This issue tracker has been migrated to GitHub, and is currently read-only.
For more information, see the GitHub FAQs in the Python's Developer Guide.

classification
Title: allow array.array construction from memoryview w/o copy
Type: enhancement Stage: patch review
Components: Library (Lib) Versions:
process
Status: open Resolution:
Dependencies: Superseder:
Assigned To: Nosy List: bjkeen, davin, serhiy.storchaka, skrah
Priority: normal Keywords: patch

Created on 2020-04-29 19:01 by bjkeen, last changed 2022-04-11 14:59 by admin.

Pull Requests
URL Status Linked Edit
PR 19800 open bjkeen, 2020-04-29 21:33
Messages (5)
msg367688 - (view) Author: Benjamin Keen (bjkeen) * Date: 2020-04-29 19:01
Currently the array.array object can export a memoryview, but there is no way to construct one from a memoryview without making a copy of the underlying data.  So in that sense array.array only supports one half of the buffer protocol and this is to allow for the other half.
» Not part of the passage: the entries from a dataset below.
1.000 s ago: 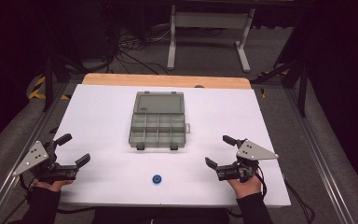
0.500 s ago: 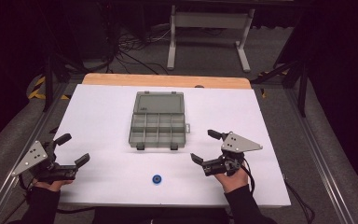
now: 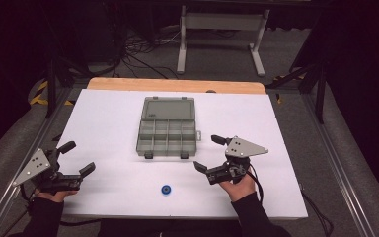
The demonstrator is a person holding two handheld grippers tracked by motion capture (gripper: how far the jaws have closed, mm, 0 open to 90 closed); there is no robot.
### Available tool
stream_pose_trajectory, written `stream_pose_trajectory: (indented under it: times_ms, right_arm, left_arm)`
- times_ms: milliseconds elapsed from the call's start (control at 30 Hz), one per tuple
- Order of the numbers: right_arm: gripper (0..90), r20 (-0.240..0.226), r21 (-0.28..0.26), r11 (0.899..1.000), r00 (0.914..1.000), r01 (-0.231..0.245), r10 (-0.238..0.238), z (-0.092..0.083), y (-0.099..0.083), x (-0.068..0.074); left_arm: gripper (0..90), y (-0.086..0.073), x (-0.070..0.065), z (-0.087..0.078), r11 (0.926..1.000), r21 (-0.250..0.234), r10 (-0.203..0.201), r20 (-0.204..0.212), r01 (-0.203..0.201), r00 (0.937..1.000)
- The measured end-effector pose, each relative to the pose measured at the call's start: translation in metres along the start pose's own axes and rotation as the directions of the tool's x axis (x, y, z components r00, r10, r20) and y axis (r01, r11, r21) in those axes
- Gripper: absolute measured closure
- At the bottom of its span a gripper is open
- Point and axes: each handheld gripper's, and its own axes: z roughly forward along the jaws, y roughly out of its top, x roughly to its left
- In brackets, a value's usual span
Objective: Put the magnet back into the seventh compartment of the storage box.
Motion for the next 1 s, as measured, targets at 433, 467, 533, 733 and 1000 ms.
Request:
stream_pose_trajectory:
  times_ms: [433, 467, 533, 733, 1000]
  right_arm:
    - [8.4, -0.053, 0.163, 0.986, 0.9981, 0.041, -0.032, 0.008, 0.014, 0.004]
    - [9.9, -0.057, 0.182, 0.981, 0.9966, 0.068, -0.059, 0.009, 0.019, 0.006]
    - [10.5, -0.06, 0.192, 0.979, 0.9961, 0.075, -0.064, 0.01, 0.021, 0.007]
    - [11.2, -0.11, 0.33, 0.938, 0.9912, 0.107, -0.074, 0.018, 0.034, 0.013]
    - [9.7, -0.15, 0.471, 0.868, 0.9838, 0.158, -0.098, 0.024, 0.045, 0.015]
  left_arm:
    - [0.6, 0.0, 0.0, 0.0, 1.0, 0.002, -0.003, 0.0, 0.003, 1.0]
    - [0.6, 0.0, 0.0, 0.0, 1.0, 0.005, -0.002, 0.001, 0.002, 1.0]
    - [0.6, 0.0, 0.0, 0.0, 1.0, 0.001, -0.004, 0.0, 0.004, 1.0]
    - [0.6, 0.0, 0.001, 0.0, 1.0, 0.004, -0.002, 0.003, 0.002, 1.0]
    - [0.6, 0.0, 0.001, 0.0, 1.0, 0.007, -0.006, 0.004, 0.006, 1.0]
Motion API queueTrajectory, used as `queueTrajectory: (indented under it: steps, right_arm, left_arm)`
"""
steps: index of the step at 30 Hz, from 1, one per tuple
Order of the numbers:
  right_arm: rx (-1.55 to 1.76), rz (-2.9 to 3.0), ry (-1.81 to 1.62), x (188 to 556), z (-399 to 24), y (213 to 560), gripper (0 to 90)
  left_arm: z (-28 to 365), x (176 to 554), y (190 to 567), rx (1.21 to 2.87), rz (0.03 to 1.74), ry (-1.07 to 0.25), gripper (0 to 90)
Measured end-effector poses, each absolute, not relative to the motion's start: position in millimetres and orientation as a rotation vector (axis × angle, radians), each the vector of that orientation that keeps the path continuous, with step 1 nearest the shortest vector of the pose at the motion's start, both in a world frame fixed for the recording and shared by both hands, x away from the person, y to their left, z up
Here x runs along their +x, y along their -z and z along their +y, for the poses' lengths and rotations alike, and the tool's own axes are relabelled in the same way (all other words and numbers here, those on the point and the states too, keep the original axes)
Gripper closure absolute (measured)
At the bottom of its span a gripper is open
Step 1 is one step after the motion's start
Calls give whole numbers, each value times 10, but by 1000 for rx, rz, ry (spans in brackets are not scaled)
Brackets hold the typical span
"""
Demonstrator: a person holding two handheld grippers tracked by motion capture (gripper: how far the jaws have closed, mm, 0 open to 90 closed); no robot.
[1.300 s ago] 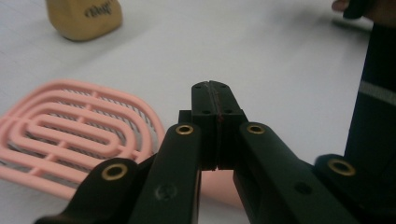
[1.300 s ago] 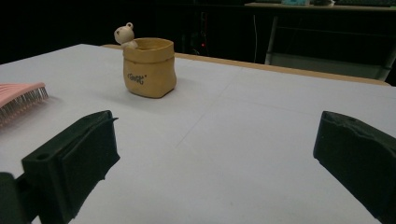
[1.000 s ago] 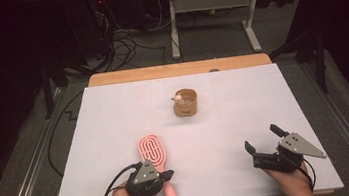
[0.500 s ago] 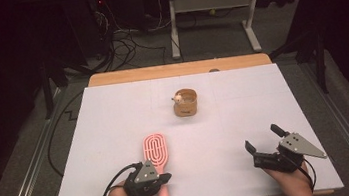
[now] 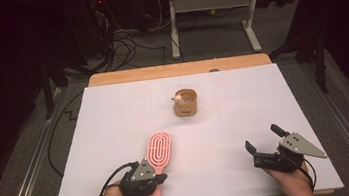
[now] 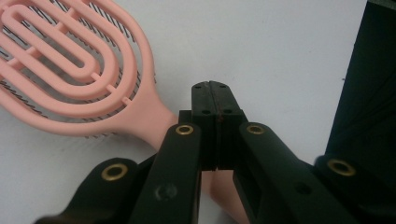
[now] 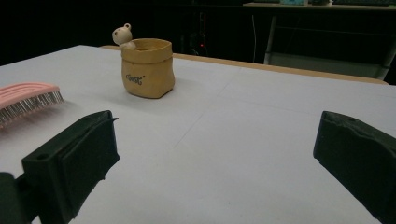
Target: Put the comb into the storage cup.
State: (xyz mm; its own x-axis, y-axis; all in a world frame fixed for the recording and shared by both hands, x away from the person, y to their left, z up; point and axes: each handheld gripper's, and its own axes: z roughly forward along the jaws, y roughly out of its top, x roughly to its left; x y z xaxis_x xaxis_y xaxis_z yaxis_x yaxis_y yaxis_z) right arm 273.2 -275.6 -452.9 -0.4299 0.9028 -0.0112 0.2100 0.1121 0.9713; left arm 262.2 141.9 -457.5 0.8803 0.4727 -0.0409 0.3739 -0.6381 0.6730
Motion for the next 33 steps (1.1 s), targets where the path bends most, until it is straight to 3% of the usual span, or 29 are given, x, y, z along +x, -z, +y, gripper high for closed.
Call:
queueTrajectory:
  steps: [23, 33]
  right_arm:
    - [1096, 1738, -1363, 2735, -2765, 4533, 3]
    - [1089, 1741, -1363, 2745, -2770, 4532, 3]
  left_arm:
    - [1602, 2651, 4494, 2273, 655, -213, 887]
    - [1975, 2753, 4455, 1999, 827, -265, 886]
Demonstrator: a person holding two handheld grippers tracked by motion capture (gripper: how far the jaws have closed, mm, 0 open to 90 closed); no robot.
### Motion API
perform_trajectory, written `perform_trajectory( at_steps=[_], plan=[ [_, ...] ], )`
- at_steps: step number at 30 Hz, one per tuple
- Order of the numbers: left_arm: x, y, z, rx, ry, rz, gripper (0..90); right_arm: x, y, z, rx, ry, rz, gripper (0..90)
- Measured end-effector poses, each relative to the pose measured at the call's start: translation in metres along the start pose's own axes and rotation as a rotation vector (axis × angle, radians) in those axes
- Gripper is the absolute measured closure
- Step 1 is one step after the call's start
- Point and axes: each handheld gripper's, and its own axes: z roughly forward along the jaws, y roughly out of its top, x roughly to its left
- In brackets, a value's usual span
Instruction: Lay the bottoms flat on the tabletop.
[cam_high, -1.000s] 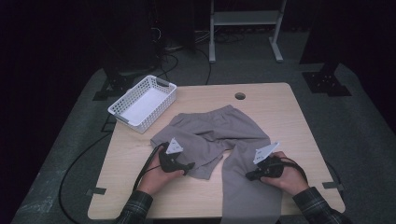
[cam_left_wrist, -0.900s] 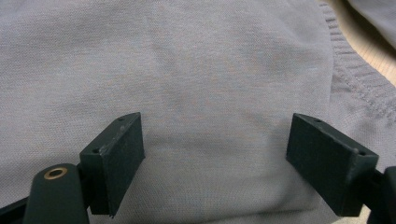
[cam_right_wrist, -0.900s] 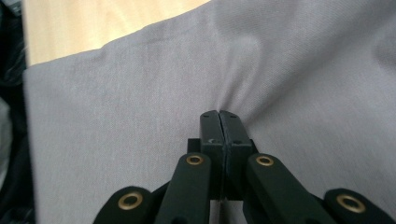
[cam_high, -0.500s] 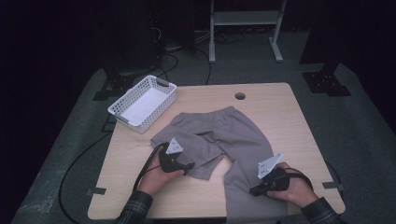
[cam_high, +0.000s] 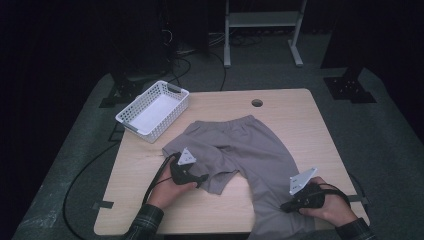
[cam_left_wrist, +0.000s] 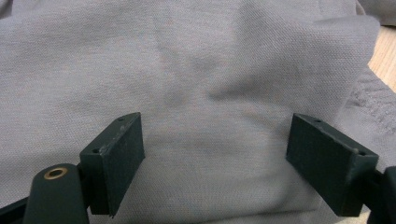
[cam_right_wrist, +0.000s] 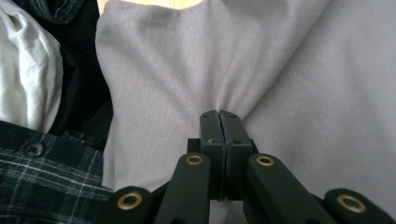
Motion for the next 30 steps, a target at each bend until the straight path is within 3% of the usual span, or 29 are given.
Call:
perform_trajectory(
  at_steps=[5,8,11,16,24,27,30],
  plan=[
    [0.000,0.000,0.000,0.002,0.001,0.001,17.8,-0.007,0.012,-0.011,-0.162,-0.079,0.009,71.9],
    [0.000,0.001,0.000,0.003,0.002,0.000,17.8,-0.010,0.026,-0.011,-0.216,-0.129,0.003,67.9],
    [0.000,0.001,0.000,0.004,0.003,0.000,17.8,-0.009,0.044,-0.002,-0.237,-0.114,-0.029,64.7],
    [0.000,0.001,0.000,0.004,0.001,0.002,17.7,-0.014,0.063,0.021,-0.198,-0.099,-0.046,60.8],
    [0.001,0.000,0.000,0.010,-0.001,0.009,17.8,-0.008,0.079,0.056,-0.079,-0.013,-0.110,57.9],
    [0.000,0.000,0.000,0.005,-0.002,0.005,17.8,-0.002,0.081,0.058,-0.069,0.016,-0.134,58.0],
    [-0.002,0.001,-0.002,0.016,-0.007,0.003,18.1,-0.002,0.082,0.056,-0.096,-0.004,-0.123,57.7]
  ],
)
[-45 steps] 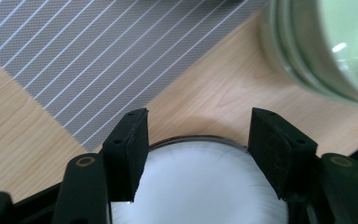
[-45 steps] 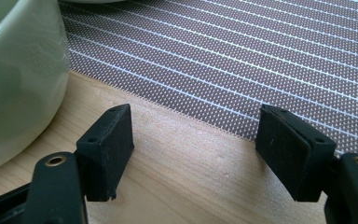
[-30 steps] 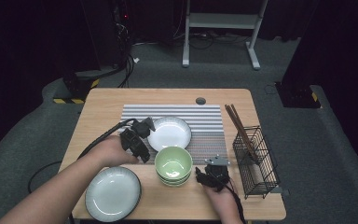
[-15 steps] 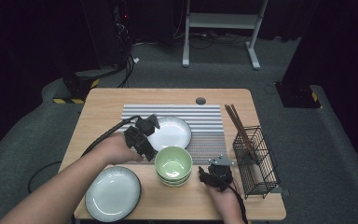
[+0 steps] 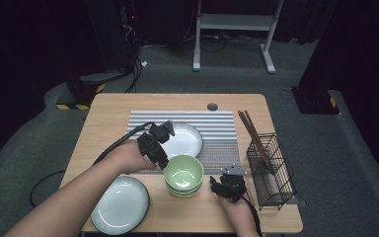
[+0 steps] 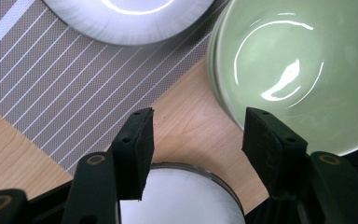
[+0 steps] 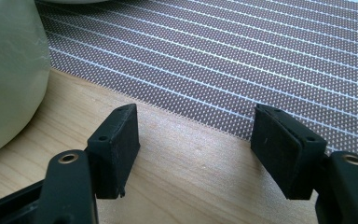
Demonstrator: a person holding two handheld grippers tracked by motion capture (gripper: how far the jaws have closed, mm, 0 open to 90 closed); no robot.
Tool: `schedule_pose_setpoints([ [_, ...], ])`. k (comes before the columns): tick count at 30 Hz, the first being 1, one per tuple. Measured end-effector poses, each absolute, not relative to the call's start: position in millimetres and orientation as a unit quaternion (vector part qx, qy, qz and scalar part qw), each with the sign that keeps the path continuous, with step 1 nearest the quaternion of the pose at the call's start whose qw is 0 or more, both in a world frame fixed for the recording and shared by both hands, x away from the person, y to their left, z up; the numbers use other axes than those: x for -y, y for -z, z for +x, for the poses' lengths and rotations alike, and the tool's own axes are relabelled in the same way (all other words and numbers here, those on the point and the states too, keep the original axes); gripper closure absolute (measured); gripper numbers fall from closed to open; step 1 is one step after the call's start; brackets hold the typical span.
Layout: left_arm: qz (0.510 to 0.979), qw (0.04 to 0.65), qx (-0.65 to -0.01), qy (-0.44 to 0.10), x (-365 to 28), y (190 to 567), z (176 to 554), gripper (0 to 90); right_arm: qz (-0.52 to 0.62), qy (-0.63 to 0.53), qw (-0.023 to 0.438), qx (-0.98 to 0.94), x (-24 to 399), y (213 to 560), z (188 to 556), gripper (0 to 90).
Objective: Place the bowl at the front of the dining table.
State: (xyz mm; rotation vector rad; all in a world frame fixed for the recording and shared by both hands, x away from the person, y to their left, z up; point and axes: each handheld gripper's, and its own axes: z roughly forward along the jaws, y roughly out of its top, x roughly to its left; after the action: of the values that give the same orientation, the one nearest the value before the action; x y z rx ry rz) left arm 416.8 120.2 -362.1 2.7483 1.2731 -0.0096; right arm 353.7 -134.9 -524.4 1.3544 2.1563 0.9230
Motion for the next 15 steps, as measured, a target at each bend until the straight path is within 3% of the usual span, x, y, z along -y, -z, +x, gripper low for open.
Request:
schedule_pose_setpoints([
  [10, 0.910, 0.062, -0.409, 0.005, -109.7, 368.2, 416.5, 44.2, 0.488, -0.333, 0.215, -0.778, 134.9, 524.4, 353.8, 32.0],
  [15, 0.911, 0.055, -0.409, 0.016, -106.2, 380.0, 416.3, 51.3, 0.488, -0.333, 0.215, -0.778, 135.0, 524.4, 354.0, 32.0],
])
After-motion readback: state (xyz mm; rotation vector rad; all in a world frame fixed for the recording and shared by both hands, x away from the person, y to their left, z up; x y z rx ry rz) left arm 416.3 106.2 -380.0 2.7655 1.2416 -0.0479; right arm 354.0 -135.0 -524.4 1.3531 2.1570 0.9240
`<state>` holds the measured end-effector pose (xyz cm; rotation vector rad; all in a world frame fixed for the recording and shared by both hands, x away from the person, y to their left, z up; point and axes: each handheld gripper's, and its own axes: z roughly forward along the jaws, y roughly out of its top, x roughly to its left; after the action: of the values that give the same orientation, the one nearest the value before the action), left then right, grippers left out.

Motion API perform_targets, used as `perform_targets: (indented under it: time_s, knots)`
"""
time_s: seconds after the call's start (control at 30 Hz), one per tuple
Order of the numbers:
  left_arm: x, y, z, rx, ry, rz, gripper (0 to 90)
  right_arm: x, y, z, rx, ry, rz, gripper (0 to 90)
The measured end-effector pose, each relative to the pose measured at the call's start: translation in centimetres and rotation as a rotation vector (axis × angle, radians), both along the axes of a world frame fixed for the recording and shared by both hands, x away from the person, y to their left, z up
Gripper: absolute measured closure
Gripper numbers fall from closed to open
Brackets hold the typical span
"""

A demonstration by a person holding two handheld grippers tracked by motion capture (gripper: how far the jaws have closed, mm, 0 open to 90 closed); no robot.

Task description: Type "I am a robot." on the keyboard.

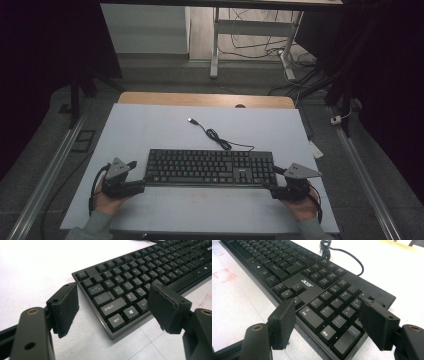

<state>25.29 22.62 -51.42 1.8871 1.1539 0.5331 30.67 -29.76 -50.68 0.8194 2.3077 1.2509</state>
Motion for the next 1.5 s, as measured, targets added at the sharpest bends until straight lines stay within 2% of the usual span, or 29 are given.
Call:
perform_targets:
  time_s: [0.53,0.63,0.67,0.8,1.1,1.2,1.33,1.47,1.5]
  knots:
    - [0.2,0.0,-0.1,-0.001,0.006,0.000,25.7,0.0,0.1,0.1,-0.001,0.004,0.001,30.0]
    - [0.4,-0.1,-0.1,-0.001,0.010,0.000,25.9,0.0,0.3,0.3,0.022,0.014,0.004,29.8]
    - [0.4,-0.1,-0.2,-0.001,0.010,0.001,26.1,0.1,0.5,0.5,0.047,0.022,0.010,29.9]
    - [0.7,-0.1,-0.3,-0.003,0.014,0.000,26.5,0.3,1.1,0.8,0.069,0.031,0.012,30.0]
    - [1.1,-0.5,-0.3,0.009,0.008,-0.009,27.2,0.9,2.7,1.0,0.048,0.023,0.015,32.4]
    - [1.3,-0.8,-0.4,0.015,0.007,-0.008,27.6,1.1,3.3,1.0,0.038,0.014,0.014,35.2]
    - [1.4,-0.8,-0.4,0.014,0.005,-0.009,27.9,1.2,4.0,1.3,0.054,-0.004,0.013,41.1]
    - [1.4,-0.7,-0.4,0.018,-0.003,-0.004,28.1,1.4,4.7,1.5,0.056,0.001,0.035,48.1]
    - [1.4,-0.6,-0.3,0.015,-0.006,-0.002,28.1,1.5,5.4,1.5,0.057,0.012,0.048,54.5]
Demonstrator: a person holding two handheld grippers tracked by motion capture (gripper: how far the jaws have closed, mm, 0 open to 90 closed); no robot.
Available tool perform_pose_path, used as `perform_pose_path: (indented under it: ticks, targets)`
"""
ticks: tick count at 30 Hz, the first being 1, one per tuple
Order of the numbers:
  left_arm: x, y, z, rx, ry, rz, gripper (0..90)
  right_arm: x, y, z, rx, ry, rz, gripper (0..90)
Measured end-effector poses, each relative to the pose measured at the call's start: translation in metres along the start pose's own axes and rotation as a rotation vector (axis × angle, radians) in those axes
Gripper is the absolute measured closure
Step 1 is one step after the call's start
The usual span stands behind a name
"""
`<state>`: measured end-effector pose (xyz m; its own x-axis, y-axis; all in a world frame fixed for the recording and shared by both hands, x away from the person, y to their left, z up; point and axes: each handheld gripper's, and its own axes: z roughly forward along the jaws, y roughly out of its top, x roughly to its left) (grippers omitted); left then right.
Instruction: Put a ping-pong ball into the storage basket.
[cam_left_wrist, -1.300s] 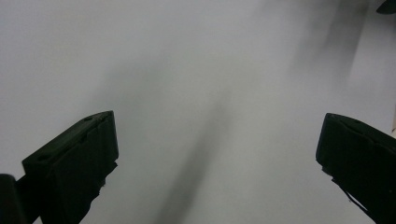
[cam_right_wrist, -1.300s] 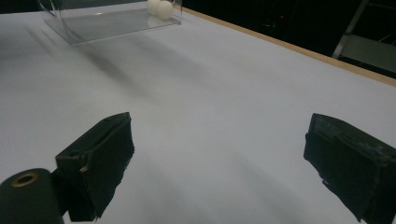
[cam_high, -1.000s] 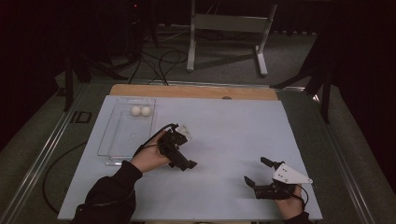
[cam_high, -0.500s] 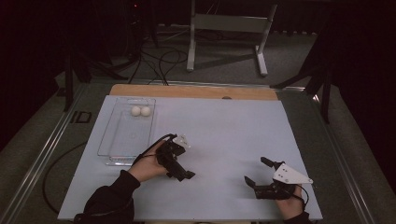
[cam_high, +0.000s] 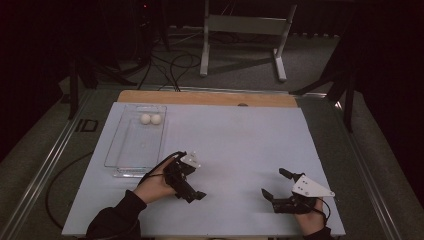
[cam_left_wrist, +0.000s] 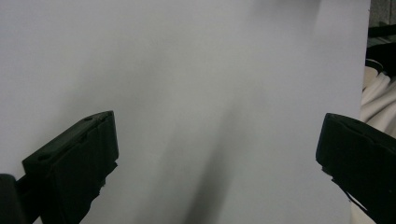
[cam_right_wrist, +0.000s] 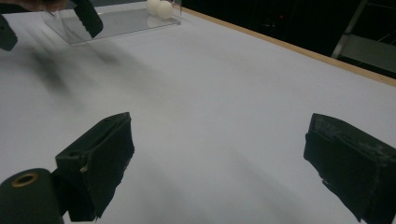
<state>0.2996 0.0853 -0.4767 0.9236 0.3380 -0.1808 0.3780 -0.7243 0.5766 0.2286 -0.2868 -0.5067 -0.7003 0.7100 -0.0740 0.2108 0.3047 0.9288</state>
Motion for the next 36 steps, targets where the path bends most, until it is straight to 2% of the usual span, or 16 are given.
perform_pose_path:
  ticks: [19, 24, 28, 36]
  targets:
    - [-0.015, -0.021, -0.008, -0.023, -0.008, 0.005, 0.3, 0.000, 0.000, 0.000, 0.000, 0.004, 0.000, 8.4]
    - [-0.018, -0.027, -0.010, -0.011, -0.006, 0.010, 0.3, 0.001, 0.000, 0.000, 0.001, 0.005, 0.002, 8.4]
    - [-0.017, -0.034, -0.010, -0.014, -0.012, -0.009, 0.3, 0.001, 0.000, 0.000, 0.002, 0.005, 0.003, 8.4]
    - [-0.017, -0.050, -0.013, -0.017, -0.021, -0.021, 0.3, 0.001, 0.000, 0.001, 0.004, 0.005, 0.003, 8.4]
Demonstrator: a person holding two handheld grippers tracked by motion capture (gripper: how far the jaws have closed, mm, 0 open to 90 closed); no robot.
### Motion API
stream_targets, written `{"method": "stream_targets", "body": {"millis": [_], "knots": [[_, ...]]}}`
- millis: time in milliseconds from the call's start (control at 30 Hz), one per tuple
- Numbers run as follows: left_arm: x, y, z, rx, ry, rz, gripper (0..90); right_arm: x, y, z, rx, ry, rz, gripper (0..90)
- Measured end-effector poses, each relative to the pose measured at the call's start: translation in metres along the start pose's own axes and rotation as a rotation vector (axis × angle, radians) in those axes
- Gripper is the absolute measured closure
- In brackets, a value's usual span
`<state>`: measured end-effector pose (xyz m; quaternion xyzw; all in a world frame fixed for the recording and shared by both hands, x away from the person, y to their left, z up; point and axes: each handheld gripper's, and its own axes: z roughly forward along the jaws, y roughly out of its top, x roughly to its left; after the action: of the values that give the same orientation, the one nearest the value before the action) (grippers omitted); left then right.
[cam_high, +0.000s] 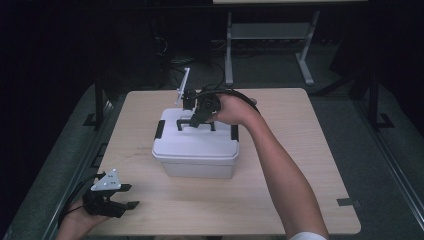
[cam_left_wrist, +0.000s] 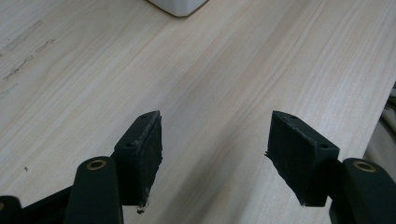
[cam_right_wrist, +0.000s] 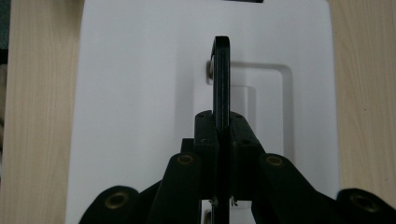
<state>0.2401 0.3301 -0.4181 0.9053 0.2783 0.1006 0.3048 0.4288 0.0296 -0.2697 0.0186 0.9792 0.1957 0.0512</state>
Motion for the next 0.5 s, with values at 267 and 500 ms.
{"method": "stream_targets", "body": {"millis": [267, 500], "knots": [[0.0001, -0.0001, 0.0006, 0.006, -0.001, 0.000, 35.4, -0.0009, -0.0011, 0.0030, 0.000, 0.000, 0.009, 83.7], [-0.0002, -0.0002, -0.0001, -0.001, -0.001, -0.002, 35.5, -0.0002, -0.0031, 0.0062, -0.004, 0.006, 0.016, 83.6]]}}
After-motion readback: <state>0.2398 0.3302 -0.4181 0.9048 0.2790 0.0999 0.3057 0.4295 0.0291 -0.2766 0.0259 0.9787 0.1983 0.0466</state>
This proposal is to allow the array object to be constructed from an existing exported buffer without copying and reallocating the memory, permitting operations that can modify the underlying buffer's contents but not the allocation.

This is useful when working with many small pieces of one very large underlying buffer that you do not want to copy, when desiring to work with different parts of it with different types, and as part of a way to work with shared memory in multiple processes.

I will shortly have a PR for this, including updates for the documentation and unit tests.

 - Modules/arraymodule.c already must check if the array object has exported a buffer for methods that might resize. If the array was constructed from an imported buffer, the same restrictions apply.  So the object just needs to know whether it is constructed from a Py_Buffer or not and check in the same places it checks for the export count being nonzero. So the code doesn't need to be perturbed that much.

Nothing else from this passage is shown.